**What you have to do**:
A faithful transcription of all the data, images excluded, is the required answer.

(Task input Opens)

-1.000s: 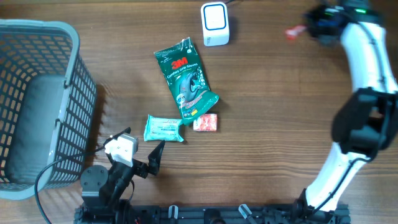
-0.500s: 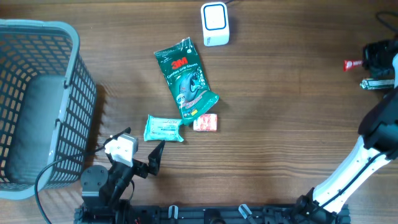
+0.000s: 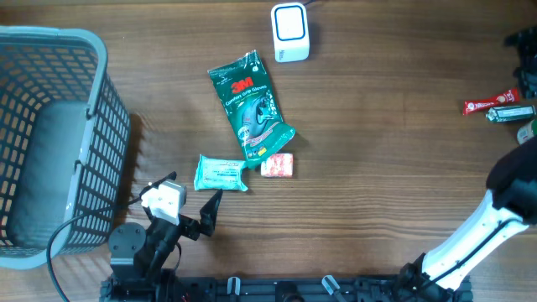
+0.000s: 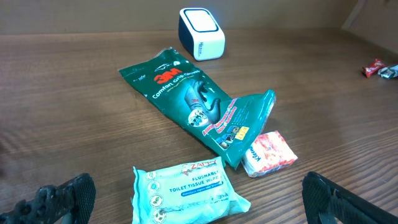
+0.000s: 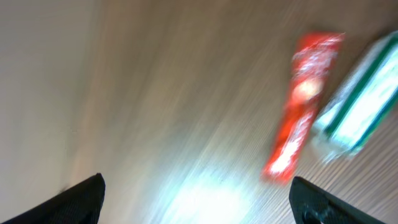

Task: Scan the item barcode
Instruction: 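Carry the Nescafe stick to the right edge and drop it, then reach the right gripper to the green 3M glove pack and grasp it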

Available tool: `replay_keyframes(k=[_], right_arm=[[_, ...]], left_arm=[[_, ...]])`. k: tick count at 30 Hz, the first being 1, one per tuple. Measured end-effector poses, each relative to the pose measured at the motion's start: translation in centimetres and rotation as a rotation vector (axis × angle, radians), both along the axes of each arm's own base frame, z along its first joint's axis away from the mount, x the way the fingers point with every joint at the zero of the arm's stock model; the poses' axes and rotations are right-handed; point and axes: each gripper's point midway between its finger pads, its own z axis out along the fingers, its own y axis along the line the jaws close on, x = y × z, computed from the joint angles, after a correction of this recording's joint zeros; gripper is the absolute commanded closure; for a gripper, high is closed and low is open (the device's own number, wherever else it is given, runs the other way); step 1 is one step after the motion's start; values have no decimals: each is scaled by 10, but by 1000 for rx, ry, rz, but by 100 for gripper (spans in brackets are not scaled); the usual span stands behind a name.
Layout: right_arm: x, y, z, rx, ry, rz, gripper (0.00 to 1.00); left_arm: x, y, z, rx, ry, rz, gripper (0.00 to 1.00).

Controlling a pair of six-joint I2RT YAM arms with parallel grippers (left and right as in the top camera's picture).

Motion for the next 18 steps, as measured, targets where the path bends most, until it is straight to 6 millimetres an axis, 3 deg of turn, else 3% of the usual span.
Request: replay_keyframes(k=[1,3,5,7,8,12,16,18], right_arm=[[-1,15,13,22,-13,33,5],[-7,84,45,111,-29,187,4],[-14,136,49,177,11,304,0],[-10,185,46,184,24,448,0],[-5,231,41,162,17,593,0],[-6,345,21,-5,-16,972,1],[-20,437,-8,-146,-73,1244,0],[-28,470,-26,-177,-108,1332,0]], left_arm=[[0,0,0,0,0,0,0],[0,0,0,0,0,0,0],[0,0,0,0,0,0,0],[0,0,0,0,1,0,0],[0,0,0,0,0,0,0],[0,0,0,0,0,0,0],[0,0,0,0,0,0,0],[0,0,0,0,1,0,0]])
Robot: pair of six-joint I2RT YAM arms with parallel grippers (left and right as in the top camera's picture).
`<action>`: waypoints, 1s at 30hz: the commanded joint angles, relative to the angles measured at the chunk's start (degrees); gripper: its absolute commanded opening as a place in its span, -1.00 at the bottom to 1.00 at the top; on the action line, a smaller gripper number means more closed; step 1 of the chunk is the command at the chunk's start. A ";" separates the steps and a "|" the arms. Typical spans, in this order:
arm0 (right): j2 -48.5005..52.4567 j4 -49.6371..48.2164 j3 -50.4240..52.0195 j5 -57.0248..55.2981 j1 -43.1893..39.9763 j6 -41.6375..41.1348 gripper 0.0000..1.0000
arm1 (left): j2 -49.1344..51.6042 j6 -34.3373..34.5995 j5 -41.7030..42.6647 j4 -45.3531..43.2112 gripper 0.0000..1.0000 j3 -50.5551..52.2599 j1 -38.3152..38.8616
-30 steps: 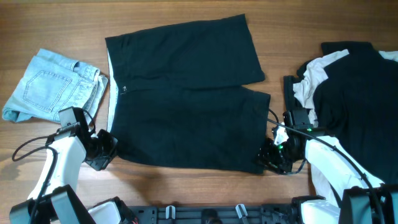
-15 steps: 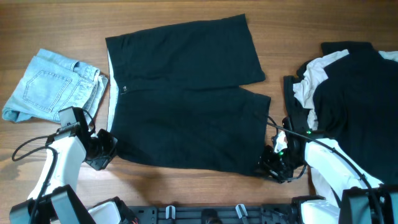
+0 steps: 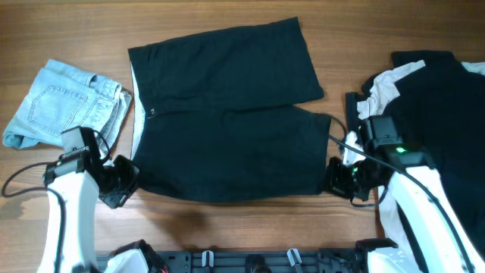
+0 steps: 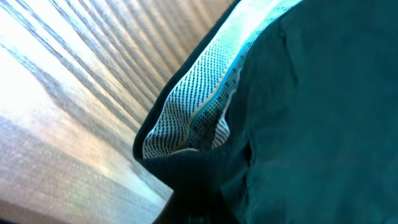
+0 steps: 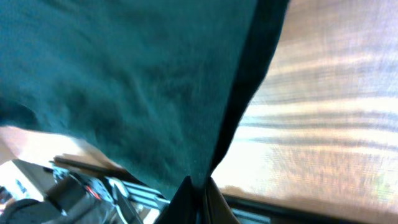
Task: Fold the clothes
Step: 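Grasp the bottom edge with both grippers and fold it upward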
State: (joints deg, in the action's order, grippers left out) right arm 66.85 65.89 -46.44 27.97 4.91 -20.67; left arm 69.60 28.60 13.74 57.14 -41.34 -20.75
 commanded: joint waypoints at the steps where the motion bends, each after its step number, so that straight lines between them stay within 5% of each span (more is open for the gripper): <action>1: -5.11 2.82 -7.54 -1.77 0.11 0.50 -0.92 | -10.51 -1.38 0.83 3.87 -0.92 -3.56 -0.31; 7: -5.57 13.57 -27.12 -10.21 0.11 1.16 -0.91 | -22.64 -1.16 0.83 12.74 -0.92 -12.11 -0.31; 14: -3.85 9.25 -39.08 -10.43 0.11 0.52 -0.91 | -23.30 -1.60 -1.97 18.75 -0.92 -25.22 -0.31; 23: 14.49 -9.03 -39.06 -10.99 0.11 0.20 -0.91 | -11.52 -2.71 -6.34 -2.32 -0.92 -25.20 0.22; 30: 24.30 -8.26 -38.93 -8.63 0.11 -1.18 -0.91 | 4.90 -2.89 -6.34 -14.93 -0.92 -25.22 2.71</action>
State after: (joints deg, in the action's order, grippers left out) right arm 89.82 57.19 -84.42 21.87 5.87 -21.17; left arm 71.50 27.07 12.05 45.08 -65.65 -17.47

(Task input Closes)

**Result for this exercise**:
-1.000s: 
-0.500s: 
+0.000s: 
+0.000s: 
+0.000s: 

Task: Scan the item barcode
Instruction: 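Carry the Nescafe stick to the right edge and drop it, then reach the right gripper to the green 3M glove pack and grasp it
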
Available tool: `replay_keyframes(k=[_], right_arm=[[_, ...]], left_arm=[[_, ...]])`. k: tick count at 30 Hz, the first being 1, one per tuple. Measured end-effector poses, each relative to the pose measured at the motion's start: translation in centimetres and rotation as a rotation vector (axis × angle, radians), both along the axes of each arm's own base frame, z along its first joint's axis away from the mount, x the way the fingers point with every joint at the zero of the arm's stock model; the poses' axes and rotations are right-handed; point and axes: each gripper's point midway between its finger pads, its own z axis out along the fingers, its own y axis along the line the jaws close on, x = y × z, computed from the joint angles, after a correction of this recording's joint zeros; gripper is the absolute commanded closure; for a gripper, high is closed and low is open (the device's own number, wherever else it is given, runs the other way); step 1 is one step after the motion's start; values have no decimals: each is scaled by 10, but by 1000 for rx, ry, rz, but by 100 for gripper (spans in brackets are not scaled); the usual span stands behind a name.
Layout: right_arm: x, y, z, rx, ry, rz, gripper (0.00 to 1.00); left_arm: x, y, z, rx, ry, rz, gripper (0.00 to 1.00).

Controlling a pair of six-joint I2RT YAM arms with parallel grippers (left and right as in the top camera's picture).

Motion for the next 18 steps, as measured, targets where the path bends most, until it is straight to 6 millimetres an axis, 3 deg of turn, else 3% of the usual span.
Request: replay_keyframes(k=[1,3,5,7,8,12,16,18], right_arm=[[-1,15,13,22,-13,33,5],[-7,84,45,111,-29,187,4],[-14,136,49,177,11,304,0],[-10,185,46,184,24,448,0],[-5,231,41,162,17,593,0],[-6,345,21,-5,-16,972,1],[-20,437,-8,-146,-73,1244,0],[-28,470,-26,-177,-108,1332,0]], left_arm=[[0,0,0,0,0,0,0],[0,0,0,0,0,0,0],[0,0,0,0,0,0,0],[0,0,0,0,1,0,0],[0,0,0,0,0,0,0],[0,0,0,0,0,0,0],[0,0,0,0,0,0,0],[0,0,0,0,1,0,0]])
Robot: pair of six-joint I2RT YAM arms with parallel grippers (left and right as in the top camera's picture).
`<action>`: waypoints, 1s at 30hz: the commanded joint angles, relative to the angles measured at the chunk's start (degrees); gripper: its absolute commanded opening as a place in its span, -1.00 at the bottom to 1.00 at the top; on the action line, a smaller gripper number means more closed; step 1 of the chunk is the command at the chunk's start. A ";" separates the steps and a "|" the arms. Typical spans, in this order:
arm0 (right): j2 -48.5005..52.4567 j4 -49.6371..48.2164 j3 -50.4240..52.0195 j5 -57.0248..55.2981 j1 -43.1893..39.9763 j6 -41.6375..41.1348 gripper 0.0000..1.0000
arm1 (left): j2 -49.1344..51.6042 j6 -34.3373..34.5995 j5 -41.7030..42.6647 j4 -45.3531..43.2112 gripper 0.0000..1.0000 j3 -50.5551..52.2599 j1 -38.3152..38.8616
-30 steps: 
-15 steps: 
+0 steps: 
+0 steps: 
+0 steps: 
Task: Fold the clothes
Step: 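Grasp the bottom edge with both grippers and fold it upward
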State: (joints deg, in the action's order, grippers left out) right arm 66.85 65.89 -46.44 27.97 4.91 -20.67; left arm 69.60 28.60 13.74 57.14 -41.34 -20.75
 commanded: joint waypoints at the steps where the motion bends, each after its step number, so that straight lines between them stay within 5% of each span (more is open for the gripper): <action>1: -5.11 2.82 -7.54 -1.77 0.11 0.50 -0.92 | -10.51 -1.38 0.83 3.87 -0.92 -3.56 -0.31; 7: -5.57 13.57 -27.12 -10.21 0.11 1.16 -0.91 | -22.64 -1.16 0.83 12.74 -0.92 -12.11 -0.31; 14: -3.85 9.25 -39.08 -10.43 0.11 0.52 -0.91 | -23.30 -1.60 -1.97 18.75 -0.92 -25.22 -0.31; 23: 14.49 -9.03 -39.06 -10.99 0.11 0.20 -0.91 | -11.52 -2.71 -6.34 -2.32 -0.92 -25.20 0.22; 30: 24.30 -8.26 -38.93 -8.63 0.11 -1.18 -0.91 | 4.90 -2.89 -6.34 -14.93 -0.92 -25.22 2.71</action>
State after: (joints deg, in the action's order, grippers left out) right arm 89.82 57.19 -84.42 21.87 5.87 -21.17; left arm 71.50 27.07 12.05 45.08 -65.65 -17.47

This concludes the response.